THE PROBLEM |
Give the data again exactly as written, without any of its pictures.

LISTED ENTRIES |

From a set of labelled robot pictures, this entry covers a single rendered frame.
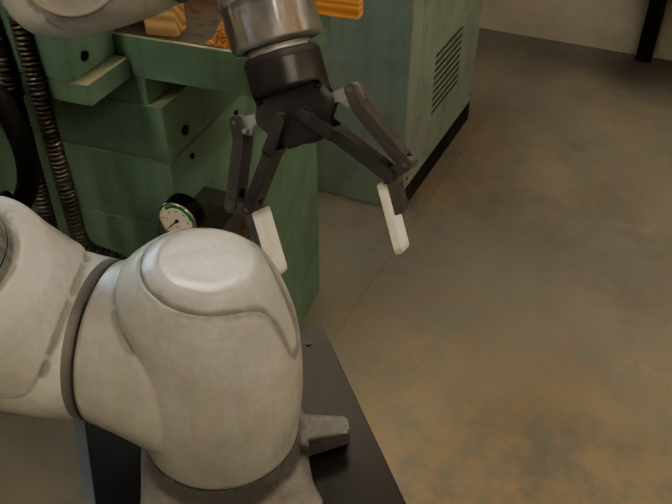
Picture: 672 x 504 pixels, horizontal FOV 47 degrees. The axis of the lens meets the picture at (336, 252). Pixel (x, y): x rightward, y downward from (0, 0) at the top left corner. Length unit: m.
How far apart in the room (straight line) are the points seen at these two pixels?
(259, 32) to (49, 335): 0.32
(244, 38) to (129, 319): 0.27
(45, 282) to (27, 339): 0.05
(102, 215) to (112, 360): 0.65
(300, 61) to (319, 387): 0.38
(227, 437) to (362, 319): 1.25
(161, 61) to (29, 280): 0.49
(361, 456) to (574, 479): 0.88
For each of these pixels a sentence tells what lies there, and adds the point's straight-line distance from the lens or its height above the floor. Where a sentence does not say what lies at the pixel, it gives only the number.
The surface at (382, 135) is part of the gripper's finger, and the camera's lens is 0.72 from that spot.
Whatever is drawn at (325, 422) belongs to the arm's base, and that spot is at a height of 0.66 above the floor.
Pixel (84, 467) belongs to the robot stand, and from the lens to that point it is 0.91.
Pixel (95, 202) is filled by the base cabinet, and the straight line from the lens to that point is 1.29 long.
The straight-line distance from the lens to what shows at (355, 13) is 1.10.
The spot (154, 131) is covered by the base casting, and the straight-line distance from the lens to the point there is 1.14.
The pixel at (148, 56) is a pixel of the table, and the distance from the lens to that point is 1.09.
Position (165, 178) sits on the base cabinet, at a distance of 1.18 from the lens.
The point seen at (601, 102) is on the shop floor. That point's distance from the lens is 3.02.
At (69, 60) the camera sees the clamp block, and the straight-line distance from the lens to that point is 1.04.
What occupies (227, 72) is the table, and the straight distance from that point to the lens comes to 1.03.
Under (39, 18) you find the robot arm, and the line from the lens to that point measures 0.80.
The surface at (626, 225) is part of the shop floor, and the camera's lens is 2.36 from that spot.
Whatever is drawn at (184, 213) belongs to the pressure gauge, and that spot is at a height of 0.68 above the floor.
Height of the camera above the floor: 1.30
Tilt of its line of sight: 38 degrees down
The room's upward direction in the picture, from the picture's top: straight up

SOLUTION FOR THIS EXERCISE |
From a set of labelled robot pictures, this entry covers a single rendered frame.
Picture: 672 x 504 pixels, horizontal FOV 47 degrees. The axis of the lens meets the picture at (336, 252). Pixel (x, y): x rightward, y downward from (0, 0) at the top left corner. Length unit: m.
How far apart in the room (straight line) are the points seen at these two pixels?
(259, 32) to (49, 335): 0.32
(244, 38) to (129, 319): 0.27
(45, 282) to (27, 339): 0.05
(102, 215) to (112, 360): 0.65
(300, 61) to (319, 387): 0.38
(227, 437) to (362, 319): 1.25
(161, 61) to (29, 280): 0.49
(361, 456) to (574, 479): 0.88
For each of these pixels a sentence tells what lies there, and adds the point's straight-line distance from the lens or its height above the floor. Where a sentence does not say what lies at the pixel, it gives only the number.
The surface at (382, 135) is part of the gripper's finger, and the camera's lens is 0.72 from that spot.
Whatever is drawn at (325, 422) belongs to the arm's base, and that spot is at a height of 0.66 above the floor.
Pixel (84, 467) belongs to the robot stand, and from the lens to that point it is 0.91.
Pixel (95, 202) is filled by the base cabinet, and the straight line from the lens to that point is 1.29 long.
The straight-line distance from the lens to what shows at (355, 13) is 1.10.
The spot (154, 131) is covered by the base casting, and the straight-line distance from the lens to the point there is 1.14.
The pixel at (148, 56) is a pixel of the table, and the distance from the lens to that point is 1.09.
Position (165, 178) sits on the base cabinet, at a distance of 1.18 from the lens.
The point seen at (601, 102) is on the shop floor. That point's distance from the lens is 3.02.
At (69, 60) the camera sees the clamp block, and the straight-line distance from the lens to that point is 1.04.
What occupies (227, 72) is the table, and the straight distance from that point to the lens comes to 1.03.
Under (39, 18) you find the robot arm, and the line from the lens to that point measures 0.80.
The surface at (626, 225) is part of the shop floor, and the camera's lens is 2.36 from that spot.
Whatever is drawn at (184, 213) belongs to the pressure gauge, and that spot is at a height of 0.68 above the floor.
Height of the camera above the floor: 1.30
Tilt of its line of sight: 38 degrees down
The room's upward direction in the picture, from the picture's top: straight up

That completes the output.